A Poem by Alan Britt for the Aliens Are Us Project

ALIENS “R” US

 

He slides a flame beneath a strand

of Wallendas rope that snaps above the cavern.

The web billows: children tumble, Aunts, 3rd Cousins

& Las Lloronas who prowl on Magic Moons.

 

An RV made of oxygen & light descends

upon a gypsy camp in Manhattan.

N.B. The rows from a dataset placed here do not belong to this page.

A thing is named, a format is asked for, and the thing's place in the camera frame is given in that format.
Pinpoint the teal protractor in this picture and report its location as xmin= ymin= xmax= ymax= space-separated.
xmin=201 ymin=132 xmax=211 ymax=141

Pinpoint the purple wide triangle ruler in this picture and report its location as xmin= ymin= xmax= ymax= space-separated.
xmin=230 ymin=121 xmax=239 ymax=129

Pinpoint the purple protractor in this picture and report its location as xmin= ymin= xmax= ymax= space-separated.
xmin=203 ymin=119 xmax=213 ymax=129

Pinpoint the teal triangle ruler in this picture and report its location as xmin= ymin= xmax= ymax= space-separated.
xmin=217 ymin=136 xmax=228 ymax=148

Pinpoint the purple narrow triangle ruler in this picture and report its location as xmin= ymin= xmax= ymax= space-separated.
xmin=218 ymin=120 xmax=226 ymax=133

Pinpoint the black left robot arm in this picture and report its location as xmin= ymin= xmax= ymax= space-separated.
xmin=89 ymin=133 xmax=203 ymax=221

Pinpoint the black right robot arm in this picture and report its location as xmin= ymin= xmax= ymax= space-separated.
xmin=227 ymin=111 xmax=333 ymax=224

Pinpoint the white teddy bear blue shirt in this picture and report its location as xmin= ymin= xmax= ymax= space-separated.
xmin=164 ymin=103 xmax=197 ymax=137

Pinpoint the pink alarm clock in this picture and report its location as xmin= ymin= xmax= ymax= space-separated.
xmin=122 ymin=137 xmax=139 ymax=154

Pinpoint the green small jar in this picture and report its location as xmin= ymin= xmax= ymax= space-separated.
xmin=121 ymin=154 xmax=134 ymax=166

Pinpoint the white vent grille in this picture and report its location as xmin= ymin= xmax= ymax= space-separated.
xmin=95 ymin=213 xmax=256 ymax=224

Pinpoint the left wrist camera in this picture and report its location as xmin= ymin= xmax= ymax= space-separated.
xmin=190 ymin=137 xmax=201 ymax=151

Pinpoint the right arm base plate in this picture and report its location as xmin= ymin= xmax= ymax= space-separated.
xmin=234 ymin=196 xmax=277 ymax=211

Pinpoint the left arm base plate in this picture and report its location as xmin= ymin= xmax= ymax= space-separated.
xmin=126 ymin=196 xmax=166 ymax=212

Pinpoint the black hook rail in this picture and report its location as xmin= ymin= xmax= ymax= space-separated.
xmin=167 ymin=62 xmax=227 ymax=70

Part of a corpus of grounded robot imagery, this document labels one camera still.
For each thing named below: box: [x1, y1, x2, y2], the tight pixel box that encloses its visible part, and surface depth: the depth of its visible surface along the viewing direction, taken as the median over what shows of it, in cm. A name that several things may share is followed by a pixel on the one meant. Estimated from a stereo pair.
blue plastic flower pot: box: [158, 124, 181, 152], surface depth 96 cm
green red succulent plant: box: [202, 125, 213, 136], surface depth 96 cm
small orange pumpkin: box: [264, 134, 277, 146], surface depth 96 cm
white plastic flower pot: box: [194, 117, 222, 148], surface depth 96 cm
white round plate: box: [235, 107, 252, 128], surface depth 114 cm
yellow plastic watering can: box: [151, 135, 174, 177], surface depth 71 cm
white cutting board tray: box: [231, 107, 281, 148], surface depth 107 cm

Out bounces

aliens with rubber arms and melaleuca breath—

when one alien takes this little Roma with black moons

for eyes & brown knuckles dipped in coffee.

 

The hour is palpable as the alien’s rubber fingers

vine the copper wrist of Ángelita

& blow a kiss into her brain, thus,

switching on lights in the barrio,

tugging cotton string & brass chain bulbs

in kitchens known as Hell, illuminating

every museum & cathedral, every gas station,

every city hall & boardroom of the bored,

each stitch in the throat of every mockingbird

that fell out of love, every pronoun soaked

in olive oil, each filament of astral

atom dancing down 185 in Oakland,

US 1 in Miami, 42nd in NYC,

while sweeping paint across every solid surface

in the known universe.

 

~Alan Britt…5/5/12…11:47PM

“There’s no title to it.”

“There’s no title to it.”

You know it’s funny, I think my first exposure to aliens and alienation happened in one synchronous moment.  I was about five years old and my parents took me to see E.T. at the movie theater.  Right away I felt some strong connection to the chocolate covered character.  I was completely enamored by his vulnerability, difference and loneliness.  At one point in the film E.T. is lying in some storm drain, sickly and gray, after running and hiding to avoid his persecution and inevitable dissection by human hands.  In the theater, quiet whimpers and sniffles filled the air of movie goers trying desperately to subdue their deep pain and emotion.  Suddenly, a loud shriek filled the air and my father jolted, turned to me and quickly evacuated me from the room.  Yeah, I think that’s where I got my first taste of it.  I was the alien, I wasn’t afraid to cry loudly, whole heartedly, unafraid.

 

Since that day, I have always known that I was different, estranged in my marriage to society.  To this day I alienate myself in booze, isolated with barbed wire for a heart.  I wonder how Einstein must have felt around his peers… second graders.  A hundred billion galaxies, how can we be alone?  E.T., my friend, we are all alone, and running from the ones who will inevitably make lab rats of us all.